İslâm kültürüyle şekillenmiş toplumlarda misafir misafiri sever, ev sahibi her ikisinin misafirperverliğini yapmayı kendisi için nimet kabul eder. Onun için bizim inancımıza göre: «Misafirin gelmediği eve melek girmez.» Efendimiz (sav) buyuruyor ki: «Misafir istemeyen kimsede hayır yoktur.»  

Vaktiyle Hacı Abdullah adında zengin ve cömert bir adam vardı. Sıcak bir yaz günü hurma bahçelerine doğru gidiyordu. Yol kenarındaki çeşmede elini yüzünü yıkadı. Salkım söğütün altında dinlenmeye başladı. Yandaki tarlada siyah bir köle zevkle çalışıyordu. Bir ara öğle yemeğini yemek üzere çitin kenarına oturup çıkınını açtı.

İçinde üç parça ekmek vardı. Ekmeği ağzına götüreceği sırada bir köpek çitten atlayıp yanına geldi. Köle çıkını köpeğin önüne döküverdi. Aç olduğu anlaşılan hayvan, ekmekleri bir solukta yiyip bitirdi. Hacı Abdullah bu işe pek şaştı. Kalkıp kölenin yanına geldi. Onunla konuşmaya başladı:

-  Efendin her gün sana ne kadar yiyecek veriyor?
- Üç parça ekmek…
- Öyleyse azığının hepsini niçin köpeğe verdin?
- Bu, yabancı bir köpek… Zavallının uzaktan geldiği belli... Üstelik çok da aç. O açken ben karnımı nasıl doyururum?

Derisi siyah fakat kalbi bembeyaz olan kölenin bu engin merhameti Hacı Abdullah'ı pek duygulandırdı. Onunla konuşmaya devam etti:

- Peki, sen bütün bir gün aç ne yapacaksın?
- Bir günlük açlıktan insana ne zarar gelir!

Hacı Abdullah içinden "yahu bu köle benden daha cömertmiş" diye söylendi.

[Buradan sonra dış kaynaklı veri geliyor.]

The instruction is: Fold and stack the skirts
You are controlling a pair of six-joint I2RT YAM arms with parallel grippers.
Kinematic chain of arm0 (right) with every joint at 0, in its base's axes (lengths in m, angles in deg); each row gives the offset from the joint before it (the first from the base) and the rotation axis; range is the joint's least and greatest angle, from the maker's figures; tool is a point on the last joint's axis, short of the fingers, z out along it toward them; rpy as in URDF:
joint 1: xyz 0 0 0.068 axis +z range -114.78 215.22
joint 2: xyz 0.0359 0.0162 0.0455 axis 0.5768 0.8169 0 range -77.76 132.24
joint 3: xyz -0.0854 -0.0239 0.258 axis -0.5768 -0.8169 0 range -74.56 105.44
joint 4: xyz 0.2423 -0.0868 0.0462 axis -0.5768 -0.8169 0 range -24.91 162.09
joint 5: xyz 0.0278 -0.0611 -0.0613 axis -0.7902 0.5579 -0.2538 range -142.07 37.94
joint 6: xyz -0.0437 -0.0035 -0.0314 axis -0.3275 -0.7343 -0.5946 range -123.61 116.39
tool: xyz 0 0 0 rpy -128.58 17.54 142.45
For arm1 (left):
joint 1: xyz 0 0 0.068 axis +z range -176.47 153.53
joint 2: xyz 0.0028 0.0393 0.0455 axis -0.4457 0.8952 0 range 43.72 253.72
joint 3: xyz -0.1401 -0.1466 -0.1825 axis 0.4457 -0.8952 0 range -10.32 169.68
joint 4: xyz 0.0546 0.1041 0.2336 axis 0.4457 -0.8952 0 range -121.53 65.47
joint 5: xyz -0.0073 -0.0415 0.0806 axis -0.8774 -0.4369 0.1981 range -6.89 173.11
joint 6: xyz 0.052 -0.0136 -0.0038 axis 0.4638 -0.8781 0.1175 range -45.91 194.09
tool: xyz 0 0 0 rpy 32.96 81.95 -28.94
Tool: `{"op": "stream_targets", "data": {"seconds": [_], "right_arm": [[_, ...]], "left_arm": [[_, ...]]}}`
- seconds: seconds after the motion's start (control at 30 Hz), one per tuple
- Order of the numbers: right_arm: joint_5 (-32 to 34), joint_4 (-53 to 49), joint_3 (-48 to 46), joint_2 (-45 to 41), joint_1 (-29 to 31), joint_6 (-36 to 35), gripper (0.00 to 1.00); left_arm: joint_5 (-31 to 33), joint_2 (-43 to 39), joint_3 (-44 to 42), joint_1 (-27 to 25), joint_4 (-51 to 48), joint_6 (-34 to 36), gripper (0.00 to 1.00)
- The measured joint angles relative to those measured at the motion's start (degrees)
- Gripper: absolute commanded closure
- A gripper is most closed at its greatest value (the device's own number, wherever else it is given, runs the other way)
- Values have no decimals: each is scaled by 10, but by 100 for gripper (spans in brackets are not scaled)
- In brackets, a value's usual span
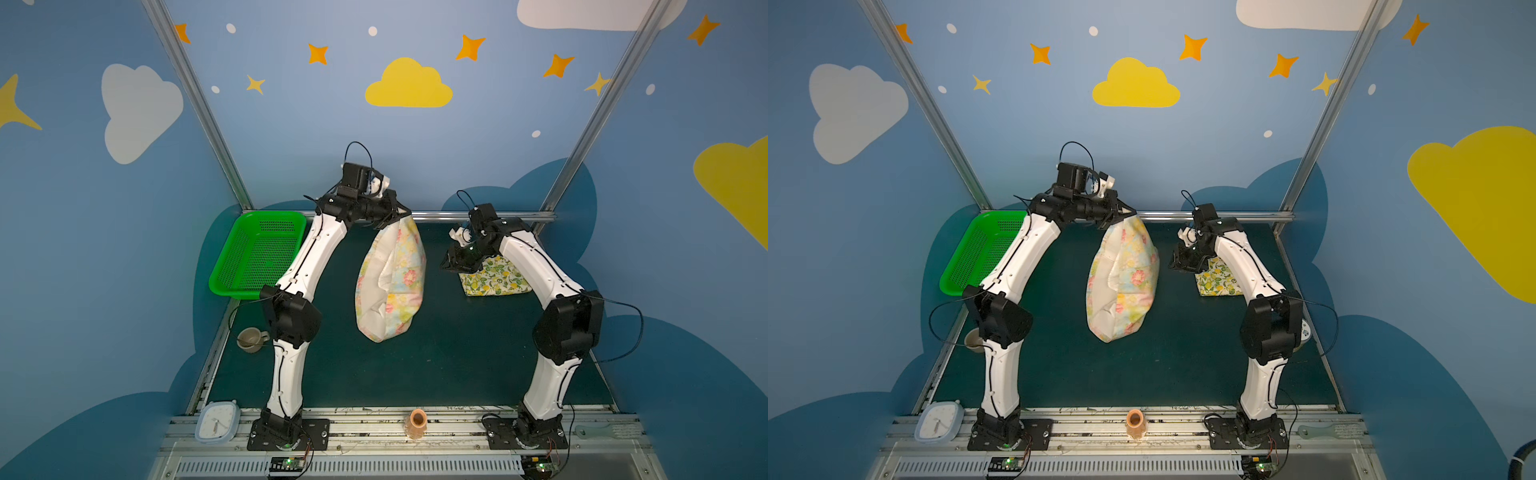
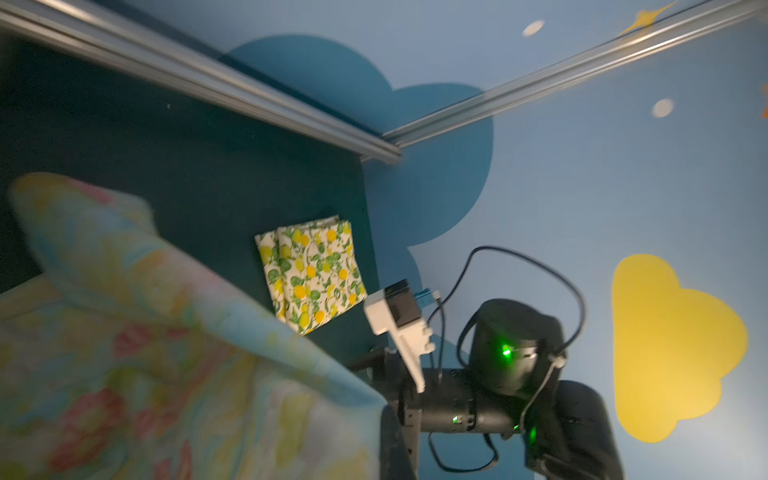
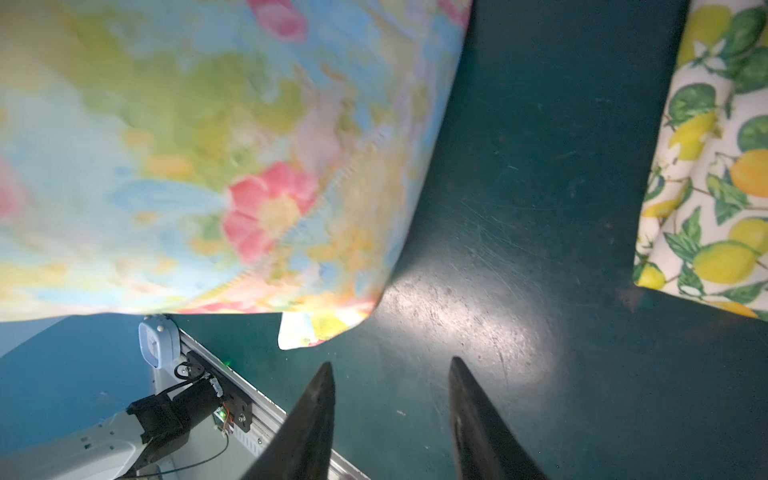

Bahçenin sahibiyle görüşerek orayı içindeki köleyle birlikte satın aldı. Sonra bu şefkatli insanı âzâd edip hürriyetine kavuşturdu. Bahçeyi de ona hediye etti.

Kölenin bu hareketi, Peygamber Efendimiz zamanındaki bir olayı hatırlatıyor: Efendimizin arkadaşlarından biri, bir yabancıyı evinde misafir etmişti. Fakat evde bir kişilik yemek vardı. Lambayı yakmadılar. Bir kap yemeği sofraya koydular. Kendileri de yiyormuş gibi yaptılar. Ertesi sabah o sahabeye Efendimiz şu müjdeyi verdi: "Bu gece misafirinize yaptığınızdan, Allah pek hoşnut oldu.”